Après avoir vaincu un méchant dragon, sauvé une belle princesse et le royaume de ses parents, que peut encore faire un offre malodorant et mal léché ? Domestiqué, assagi, Shrek a perdu jusqu’à l’envie de rugir et regrette le bon vieux temps où il semait la terreur dans le royaume. Aujourd'hui, tel une idole déchue, il se contente de signer des autographes à tour de bras. Trop triste…

C’est alors que l’habile et sournois Tracassin lui propose un contrat. Shrek se retrouve soudain transporté dans un monde parallèle totalement déjanté où les ogres sont pourchassés, où Tracassin est roi, où Fiona et son bien-aimé ne se sont jamais rencontrés…

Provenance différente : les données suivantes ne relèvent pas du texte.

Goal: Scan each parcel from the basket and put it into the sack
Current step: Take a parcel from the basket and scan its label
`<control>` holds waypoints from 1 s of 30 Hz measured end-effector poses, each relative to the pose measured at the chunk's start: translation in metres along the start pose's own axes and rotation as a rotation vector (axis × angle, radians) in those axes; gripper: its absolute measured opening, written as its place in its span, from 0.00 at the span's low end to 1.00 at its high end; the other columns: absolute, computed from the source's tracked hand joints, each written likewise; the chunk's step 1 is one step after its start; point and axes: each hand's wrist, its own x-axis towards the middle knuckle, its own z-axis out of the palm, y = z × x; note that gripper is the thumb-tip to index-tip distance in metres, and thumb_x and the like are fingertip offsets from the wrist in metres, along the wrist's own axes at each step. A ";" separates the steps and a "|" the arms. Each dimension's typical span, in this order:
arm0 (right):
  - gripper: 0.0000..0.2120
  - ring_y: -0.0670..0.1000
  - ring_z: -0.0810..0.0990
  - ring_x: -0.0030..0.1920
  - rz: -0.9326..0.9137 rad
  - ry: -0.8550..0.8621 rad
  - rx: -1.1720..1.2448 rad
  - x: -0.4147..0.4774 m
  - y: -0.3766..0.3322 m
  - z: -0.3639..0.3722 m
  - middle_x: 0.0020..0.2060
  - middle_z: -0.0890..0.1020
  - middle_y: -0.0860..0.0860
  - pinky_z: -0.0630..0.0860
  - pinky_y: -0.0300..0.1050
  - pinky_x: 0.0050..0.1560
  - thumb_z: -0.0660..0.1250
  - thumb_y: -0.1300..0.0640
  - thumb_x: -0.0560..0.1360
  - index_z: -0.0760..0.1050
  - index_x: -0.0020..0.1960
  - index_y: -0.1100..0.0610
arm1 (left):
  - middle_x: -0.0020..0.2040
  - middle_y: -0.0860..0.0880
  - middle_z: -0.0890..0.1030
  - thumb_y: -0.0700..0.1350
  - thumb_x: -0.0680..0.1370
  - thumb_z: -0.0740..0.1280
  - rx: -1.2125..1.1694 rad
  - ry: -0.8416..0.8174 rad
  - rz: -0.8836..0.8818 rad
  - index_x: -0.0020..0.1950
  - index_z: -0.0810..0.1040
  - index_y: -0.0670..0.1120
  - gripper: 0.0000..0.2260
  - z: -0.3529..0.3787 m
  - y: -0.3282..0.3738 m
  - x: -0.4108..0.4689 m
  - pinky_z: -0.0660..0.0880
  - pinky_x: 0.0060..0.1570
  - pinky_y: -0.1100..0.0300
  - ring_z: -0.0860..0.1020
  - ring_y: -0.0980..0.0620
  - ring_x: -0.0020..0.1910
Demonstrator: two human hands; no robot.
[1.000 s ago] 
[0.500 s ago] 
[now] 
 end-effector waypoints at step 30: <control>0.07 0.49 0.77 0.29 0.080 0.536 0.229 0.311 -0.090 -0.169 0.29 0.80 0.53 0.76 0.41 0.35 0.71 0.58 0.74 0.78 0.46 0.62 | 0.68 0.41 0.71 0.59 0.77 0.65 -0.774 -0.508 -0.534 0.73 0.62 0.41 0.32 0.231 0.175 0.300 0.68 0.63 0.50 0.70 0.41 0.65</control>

Shrek va-t-il réussir à déjouer le sortilège, à repasser de l’autre côté du miroir, à sauver ses amis, à restaurer son monde et reconquérir l’amour de sa vie ?

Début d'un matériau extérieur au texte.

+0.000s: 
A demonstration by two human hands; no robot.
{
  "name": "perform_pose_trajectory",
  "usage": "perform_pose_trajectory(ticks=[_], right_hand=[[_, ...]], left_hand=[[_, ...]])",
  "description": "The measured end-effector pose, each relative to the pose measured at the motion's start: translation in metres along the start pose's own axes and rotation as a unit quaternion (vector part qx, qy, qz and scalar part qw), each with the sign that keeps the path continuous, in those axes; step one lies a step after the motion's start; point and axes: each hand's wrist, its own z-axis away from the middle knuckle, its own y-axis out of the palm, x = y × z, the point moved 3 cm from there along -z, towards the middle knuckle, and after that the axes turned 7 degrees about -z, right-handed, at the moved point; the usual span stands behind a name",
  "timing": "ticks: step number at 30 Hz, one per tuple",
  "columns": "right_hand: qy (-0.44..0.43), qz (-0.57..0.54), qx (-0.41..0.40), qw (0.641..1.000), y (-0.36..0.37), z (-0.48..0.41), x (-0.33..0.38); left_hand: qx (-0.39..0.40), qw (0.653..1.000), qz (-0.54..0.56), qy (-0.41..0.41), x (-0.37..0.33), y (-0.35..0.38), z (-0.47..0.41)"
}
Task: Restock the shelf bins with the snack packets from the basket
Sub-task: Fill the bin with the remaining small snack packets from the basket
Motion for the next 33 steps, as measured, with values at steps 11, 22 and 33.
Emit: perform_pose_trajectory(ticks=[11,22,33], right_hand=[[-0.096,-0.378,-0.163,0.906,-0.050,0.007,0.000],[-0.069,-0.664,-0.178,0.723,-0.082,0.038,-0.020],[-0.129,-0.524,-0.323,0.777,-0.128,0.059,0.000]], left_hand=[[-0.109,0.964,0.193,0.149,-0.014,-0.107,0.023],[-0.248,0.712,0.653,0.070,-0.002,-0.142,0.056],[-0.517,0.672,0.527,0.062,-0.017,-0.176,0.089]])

Le film sort le 30 juin prochain dans les salles françaises, en 3D dans les salles équipées. A noter que cette sortie coïncide avec la fête du cinéma 2010.

Notre avis

Durant près d’une décennie, Shrek et sa bien-aimée ont considérablement évolué… Fiona qui n’était qu’une petite princesse, prisonnière au sommet d’une tour, est devenue une merveilleuse mère et une ogresse qui s'assume pleinement. Shrek, lui, s'est embourgeoisé : père de trois enfants, il possède également une étonnante popularité. Shrek n'est plus ce qu'il était, il ne fait plus peur, il est aimé de ses concitoyens… et maintenant il se pose la grande question : «Aurais-je pu mener une autre vie ?» Nostalgique du bon vieux temps, il conclut un pacte faustien avec Tracassin, le tentateur suprême des Contes de Grimm...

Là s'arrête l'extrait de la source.